Problem statement: The full listing should be written out verbatim, and its images should be dropped.
▼
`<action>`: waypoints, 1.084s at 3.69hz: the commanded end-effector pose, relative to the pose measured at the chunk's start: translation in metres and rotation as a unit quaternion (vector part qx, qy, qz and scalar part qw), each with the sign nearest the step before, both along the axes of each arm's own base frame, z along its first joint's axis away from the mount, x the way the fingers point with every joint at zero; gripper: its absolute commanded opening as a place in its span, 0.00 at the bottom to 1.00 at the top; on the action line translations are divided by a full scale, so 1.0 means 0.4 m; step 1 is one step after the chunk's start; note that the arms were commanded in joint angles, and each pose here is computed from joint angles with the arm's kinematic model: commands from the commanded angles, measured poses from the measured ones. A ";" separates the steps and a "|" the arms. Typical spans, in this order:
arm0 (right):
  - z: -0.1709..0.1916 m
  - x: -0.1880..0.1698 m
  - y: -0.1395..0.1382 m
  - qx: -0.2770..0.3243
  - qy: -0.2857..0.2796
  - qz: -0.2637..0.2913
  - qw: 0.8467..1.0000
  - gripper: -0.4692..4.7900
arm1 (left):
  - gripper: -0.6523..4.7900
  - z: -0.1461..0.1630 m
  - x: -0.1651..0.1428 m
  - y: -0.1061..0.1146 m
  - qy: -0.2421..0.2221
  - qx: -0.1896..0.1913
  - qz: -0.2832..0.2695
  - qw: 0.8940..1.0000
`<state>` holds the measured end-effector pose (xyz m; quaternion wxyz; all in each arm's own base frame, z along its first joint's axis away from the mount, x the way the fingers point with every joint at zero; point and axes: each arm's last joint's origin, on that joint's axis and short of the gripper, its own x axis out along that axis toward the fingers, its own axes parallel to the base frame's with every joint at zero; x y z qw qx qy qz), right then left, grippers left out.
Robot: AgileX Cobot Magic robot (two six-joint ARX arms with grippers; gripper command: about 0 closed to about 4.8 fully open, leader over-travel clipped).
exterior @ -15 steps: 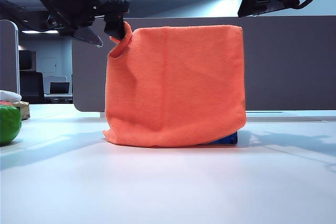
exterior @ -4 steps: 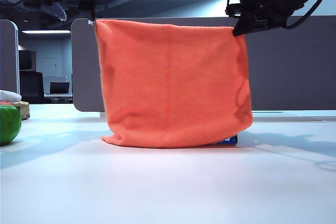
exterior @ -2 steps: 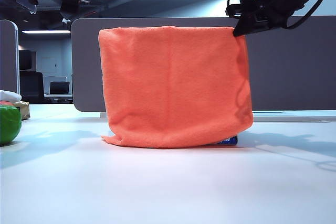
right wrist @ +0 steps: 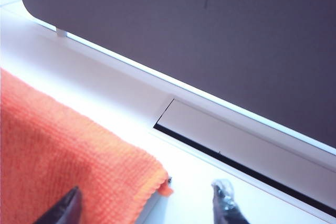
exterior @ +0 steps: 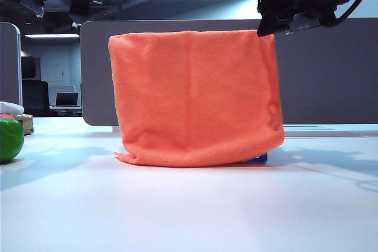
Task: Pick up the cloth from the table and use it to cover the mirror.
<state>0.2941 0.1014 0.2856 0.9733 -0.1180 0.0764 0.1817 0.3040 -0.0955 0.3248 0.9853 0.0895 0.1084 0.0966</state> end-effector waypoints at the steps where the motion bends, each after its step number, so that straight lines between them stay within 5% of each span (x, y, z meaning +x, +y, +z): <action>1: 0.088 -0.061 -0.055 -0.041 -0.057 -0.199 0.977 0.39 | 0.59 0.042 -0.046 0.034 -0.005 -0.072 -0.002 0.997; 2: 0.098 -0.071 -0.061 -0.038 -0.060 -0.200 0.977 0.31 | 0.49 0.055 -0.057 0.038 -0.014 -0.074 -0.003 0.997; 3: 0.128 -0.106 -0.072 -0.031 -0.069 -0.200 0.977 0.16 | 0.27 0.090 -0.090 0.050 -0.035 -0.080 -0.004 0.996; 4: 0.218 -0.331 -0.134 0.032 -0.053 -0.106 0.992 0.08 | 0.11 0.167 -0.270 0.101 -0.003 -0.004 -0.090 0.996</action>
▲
Result of the exercise:
`<action>`: waypoints, 1.084s at 3.69hz: the commanded end-effector pose, relative to the pose measured at the chunk's start: translation in metres and rotation as a unit quaternion (vector part qx, qy, qz and scalar part qw), each with the sign nearest the step before, both along the axes of each arm's own base frame, z along its first joint's axis away from the mount, x the way the fingers point with every joint at zero; gripper: its absolute commanded opening as a place in its span, 0.00 at the bottom to 1.00 at the top; on the action line translations are divided by a full scale, so 1.0 means 0.4 m; step 1 is one step after the chunk's start; note that the arms were commanded in joint angles, and each pose here is computed from joint angles with the arm's kinematic model: commands from the commanded angles, measured poses from the measured ones. A ";" separates the steps and a "|" the arms. Typical spans, in this order:
arm0 (right):
  - z: -0.1709..0.1916 m
  - x: -0.1880..0.1698 m
  - y: -0.1395..0.1382 m
  - qx: -0.2770..0.3243
  - qy: -0.2857..0.2796
  - qz: -0.2637..0.2913
  - qw: 0.8467..1.0000
  - gripper: -0.4692..4.7900
arm1 (left):
  - gripper: -0.6523..4.7900
  - z: -0.1461..0.1630 m
  - x: -0.1651..0.1428 m
  - y: -0.1061..0.1146 m
  - qy: -0.2421..0.2221
  - qx: -0.1896..0.1913
  - qz: -0.2832..0.2695
  - qw: 0.8940..1.0000
`<state>` holds the measured end-effector pose (xyz m; quaternion wxyz; all in each arm's own base frame, z along its first joint's axis away from the mount, x the way the fingers point with every joint at zero; point and axes: each arm's last joint's origin, on that joint's axis and short of the gripper, its own x axis out along that axis toward the fingers, its own axes parallel to the base frame's with every joint at zero; x y z qw qx qy qz), right then left, grippers left out.
Robot: AgileX Cobot Magic robot (two six-joint ARX arms with grippers; gripper command: about 0 closed to about 4.8 fully open, leader over-travel clipped).
exterior @ -15 steps: 
exterior @ -4 steps: 
exterior @ -2 steps: 
right wrist @ +0 steps: 
exterior @ +0 steps: 
Task: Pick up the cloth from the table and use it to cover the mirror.
<state>0.2941 0.1014 0.2856 0.9733 -0.1180 0.0764 0.1817 0.3040 -0.0955 0.3248 0.9853 0.0895 0.1084 0.0966</state> end-effector waypoints at the steps where the motion bends, each after its step number, so that straight lines between them stay within 5% of each span (x, y, z meaning +x, +y, +z): <action>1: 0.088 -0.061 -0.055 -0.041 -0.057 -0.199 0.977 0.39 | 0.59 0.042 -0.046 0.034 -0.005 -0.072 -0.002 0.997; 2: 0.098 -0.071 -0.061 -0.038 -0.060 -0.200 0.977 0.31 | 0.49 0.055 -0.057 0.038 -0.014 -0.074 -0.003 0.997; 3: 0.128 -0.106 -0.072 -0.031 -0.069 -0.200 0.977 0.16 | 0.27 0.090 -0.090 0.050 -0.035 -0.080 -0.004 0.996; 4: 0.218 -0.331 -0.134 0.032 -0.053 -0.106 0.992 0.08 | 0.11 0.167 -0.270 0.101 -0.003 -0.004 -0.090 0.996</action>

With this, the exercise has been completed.